Page 59 of Rush the Edge

“Still snooping around in my things? Grow up, Kane.”

I take my anger out on my matcha, frothing it so much it’s a foamy mess by the end. Refusing to admit defeat in any part of my morning, I take my too bubbly latte and sip on it while mentally sending daggers into the back of Kane’s head.

I feel much better this morning than last night, but I’m still not one hundred percent. I’m sluggish, and my limbs are heavy. Every time I blink, my eyelashes flutter too many times in their attempt to stay open.

Half of my matcha is gone by the time Kane climbs from the couch.

Just when I sigh in relief from his departure, he heads into River’s bathroom with my phone still in his possession.

Ugh.

I exhale heavily and head to the cupboard to grab my vitamins. My hands ache even more than my knees do. The rigid cap of the bottle cuts against my palm when I squeeze the lid to open it up.

Growling under my breath, I try again and again until my hand is shaking.

Lupus: 1

Daisy: 0

I use my other hand to try to open the container, but it’s even worse than my dominant one.

“Damn it,” I mutter.

I should have taken my brother up on one of those infomercial gadgets that help elderly people open pickle jars after their strength is gone. It was a joke, but it would honestly come in handy.

“Give it to me.” I jerk from the sound of Kane’s voice at my back.

The vitamin bottle goes flying into the air, and Kane catches it with a cat-like reflex. The cap is off within a blink of an eye, and he’s handing it to me.

Is this a truce?

Instead of taking it, I ping-pong my attention between him and the opened bottle.

My hand stretches forward slowly, and he does nothing but stare at me with an unreadable expression on his face. My fingers brush against his, his abs flexing with the touch. He doesn’t let go of the bottle. Instead, he peers at me in the same way he used to when we were kids.

“Are you sick, Daisy?”

Twenty-Two

KANE

Daisy’s eyes widen,and I’m stuck with my hand on her vitamin bottle, frozen with the need to know what’s going on.

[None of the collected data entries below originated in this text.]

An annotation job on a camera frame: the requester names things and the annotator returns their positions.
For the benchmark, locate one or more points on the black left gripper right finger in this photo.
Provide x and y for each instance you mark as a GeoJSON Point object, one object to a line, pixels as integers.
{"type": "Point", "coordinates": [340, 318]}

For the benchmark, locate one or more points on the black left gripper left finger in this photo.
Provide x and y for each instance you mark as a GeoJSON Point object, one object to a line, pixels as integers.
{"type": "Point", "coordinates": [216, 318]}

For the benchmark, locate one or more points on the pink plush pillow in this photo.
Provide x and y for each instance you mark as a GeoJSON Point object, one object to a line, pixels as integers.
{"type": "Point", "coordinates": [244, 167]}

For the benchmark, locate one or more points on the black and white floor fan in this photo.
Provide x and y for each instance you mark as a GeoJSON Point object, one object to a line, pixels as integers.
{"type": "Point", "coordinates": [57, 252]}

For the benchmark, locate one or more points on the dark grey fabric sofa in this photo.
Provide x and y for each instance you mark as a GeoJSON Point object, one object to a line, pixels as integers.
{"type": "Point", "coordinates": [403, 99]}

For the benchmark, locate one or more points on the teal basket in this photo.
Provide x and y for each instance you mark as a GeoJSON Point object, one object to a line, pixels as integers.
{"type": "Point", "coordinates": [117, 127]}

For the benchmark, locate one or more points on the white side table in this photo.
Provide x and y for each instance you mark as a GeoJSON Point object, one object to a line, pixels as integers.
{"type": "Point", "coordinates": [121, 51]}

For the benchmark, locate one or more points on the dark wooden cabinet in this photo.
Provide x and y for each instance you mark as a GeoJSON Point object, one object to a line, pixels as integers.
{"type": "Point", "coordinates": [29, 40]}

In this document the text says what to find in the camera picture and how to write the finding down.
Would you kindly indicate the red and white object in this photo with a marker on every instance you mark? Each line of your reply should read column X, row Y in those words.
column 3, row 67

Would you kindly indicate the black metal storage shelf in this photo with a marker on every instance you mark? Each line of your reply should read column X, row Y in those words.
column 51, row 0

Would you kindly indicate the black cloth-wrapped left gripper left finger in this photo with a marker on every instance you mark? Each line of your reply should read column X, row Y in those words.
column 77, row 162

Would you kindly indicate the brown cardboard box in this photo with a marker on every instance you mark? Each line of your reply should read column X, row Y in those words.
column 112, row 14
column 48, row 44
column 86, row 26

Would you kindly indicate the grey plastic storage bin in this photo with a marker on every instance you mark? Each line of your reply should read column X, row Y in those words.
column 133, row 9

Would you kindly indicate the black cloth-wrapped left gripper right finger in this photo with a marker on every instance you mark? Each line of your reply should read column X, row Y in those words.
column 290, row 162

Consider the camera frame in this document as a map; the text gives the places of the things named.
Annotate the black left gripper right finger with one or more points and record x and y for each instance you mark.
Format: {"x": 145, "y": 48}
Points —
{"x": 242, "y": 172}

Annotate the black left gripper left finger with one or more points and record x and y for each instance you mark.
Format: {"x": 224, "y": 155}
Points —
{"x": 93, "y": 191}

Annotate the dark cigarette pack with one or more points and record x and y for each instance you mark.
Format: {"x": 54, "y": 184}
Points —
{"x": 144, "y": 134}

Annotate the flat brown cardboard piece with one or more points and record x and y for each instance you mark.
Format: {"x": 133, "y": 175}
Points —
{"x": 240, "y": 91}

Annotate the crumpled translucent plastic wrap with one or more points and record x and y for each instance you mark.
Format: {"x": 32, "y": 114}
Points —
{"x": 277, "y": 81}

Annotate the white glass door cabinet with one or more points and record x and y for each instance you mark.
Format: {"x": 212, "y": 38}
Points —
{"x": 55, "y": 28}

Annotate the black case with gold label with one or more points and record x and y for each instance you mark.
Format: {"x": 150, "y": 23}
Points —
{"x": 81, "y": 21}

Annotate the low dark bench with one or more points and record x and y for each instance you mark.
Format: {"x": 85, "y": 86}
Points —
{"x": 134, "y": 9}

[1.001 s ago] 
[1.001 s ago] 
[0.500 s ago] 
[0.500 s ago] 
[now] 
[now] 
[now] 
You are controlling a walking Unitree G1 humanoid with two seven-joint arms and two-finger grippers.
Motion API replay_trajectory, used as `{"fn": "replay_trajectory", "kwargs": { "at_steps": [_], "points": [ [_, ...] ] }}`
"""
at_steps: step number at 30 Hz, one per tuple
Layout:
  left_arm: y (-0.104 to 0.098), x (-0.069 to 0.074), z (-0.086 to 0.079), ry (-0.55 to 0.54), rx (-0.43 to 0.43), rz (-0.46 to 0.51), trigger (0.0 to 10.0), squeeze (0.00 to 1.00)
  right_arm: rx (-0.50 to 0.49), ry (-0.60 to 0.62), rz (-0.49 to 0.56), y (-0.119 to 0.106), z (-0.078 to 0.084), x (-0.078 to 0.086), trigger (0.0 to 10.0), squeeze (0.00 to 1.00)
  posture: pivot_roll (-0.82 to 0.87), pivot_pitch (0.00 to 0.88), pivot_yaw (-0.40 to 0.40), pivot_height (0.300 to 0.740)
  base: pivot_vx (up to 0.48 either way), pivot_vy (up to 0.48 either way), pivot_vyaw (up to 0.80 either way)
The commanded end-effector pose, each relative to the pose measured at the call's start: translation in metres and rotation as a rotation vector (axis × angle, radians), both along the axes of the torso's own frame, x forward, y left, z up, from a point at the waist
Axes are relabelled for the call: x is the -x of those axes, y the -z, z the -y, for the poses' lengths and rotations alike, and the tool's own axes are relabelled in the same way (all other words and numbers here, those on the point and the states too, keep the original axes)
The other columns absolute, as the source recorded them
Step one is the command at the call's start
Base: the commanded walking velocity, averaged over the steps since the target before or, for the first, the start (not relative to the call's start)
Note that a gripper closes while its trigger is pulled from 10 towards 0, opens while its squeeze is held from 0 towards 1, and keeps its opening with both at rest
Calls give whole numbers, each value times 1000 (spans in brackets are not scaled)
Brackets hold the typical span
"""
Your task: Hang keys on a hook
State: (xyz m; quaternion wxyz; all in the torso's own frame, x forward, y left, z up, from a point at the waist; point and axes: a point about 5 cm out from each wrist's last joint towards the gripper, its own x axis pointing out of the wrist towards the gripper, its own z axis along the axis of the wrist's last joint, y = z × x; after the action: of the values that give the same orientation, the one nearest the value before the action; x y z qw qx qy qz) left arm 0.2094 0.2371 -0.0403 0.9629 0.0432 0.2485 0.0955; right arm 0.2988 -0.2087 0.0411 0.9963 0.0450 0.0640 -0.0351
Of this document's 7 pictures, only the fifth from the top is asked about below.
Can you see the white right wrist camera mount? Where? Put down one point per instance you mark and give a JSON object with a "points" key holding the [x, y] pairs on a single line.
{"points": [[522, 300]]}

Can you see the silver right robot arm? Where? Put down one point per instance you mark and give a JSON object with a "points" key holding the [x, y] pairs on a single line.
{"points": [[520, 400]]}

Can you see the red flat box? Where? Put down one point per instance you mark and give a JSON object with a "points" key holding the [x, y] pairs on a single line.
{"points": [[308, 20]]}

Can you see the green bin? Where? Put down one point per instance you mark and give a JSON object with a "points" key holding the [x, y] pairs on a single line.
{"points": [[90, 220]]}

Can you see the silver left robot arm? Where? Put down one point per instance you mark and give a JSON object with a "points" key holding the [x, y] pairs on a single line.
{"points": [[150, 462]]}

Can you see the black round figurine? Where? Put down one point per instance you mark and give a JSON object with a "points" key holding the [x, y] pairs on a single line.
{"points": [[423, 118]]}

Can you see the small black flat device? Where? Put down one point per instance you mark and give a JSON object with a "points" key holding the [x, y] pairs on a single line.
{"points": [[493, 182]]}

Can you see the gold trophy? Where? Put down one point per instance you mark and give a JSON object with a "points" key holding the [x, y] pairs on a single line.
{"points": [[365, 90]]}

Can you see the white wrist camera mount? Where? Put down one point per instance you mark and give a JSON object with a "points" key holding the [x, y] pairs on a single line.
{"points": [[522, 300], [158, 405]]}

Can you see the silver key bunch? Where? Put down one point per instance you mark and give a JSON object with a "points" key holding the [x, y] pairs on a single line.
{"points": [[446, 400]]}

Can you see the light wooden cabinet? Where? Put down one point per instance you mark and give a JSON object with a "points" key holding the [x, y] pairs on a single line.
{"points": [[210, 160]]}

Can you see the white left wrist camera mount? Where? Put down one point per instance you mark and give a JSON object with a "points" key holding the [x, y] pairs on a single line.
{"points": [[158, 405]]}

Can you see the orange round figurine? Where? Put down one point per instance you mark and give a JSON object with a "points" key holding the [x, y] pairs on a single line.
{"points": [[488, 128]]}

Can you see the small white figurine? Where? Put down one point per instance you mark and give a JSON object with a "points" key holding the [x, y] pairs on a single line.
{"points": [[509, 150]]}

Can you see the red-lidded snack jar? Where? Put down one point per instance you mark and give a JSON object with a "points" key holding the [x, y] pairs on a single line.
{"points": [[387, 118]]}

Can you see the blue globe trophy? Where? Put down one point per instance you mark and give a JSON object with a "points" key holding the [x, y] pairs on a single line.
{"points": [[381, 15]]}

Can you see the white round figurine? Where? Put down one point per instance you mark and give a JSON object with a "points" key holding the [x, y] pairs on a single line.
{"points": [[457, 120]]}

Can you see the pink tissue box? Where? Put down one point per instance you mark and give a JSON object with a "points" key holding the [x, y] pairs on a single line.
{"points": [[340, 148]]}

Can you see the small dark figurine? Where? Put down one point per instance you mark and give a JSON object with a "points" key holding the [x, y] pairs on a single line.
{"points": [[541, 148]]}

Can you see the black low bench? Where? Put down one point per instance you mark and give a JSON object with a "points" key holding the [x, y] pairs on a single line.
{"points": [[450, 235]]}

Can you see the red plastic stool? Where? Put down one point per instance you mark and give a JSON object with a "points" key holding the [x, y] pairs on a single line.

River eventually texted me back, and what a dead end that was. He fed me some bullshit excuse about how she’s sensitive over the topic and doesn’t want him to tell anyone.

Since when does he care about what she wants?

Also, since when do I care?

I silently scoff. I’ve always cared, but since when do I show her that I care?

This is bad for my façade, but my heart is racing. The ringing in my ears is back, and there are too many emotions surging to be able to act like I’m unbothered by this.

“Daisy?” Her name slips through my clenched teeth.

Her gulp cuts through the ringing, and I focus on her mouth. “Yes.”

The opened bottle of vitamins slips through my fingers, ironically, just like she did years ago.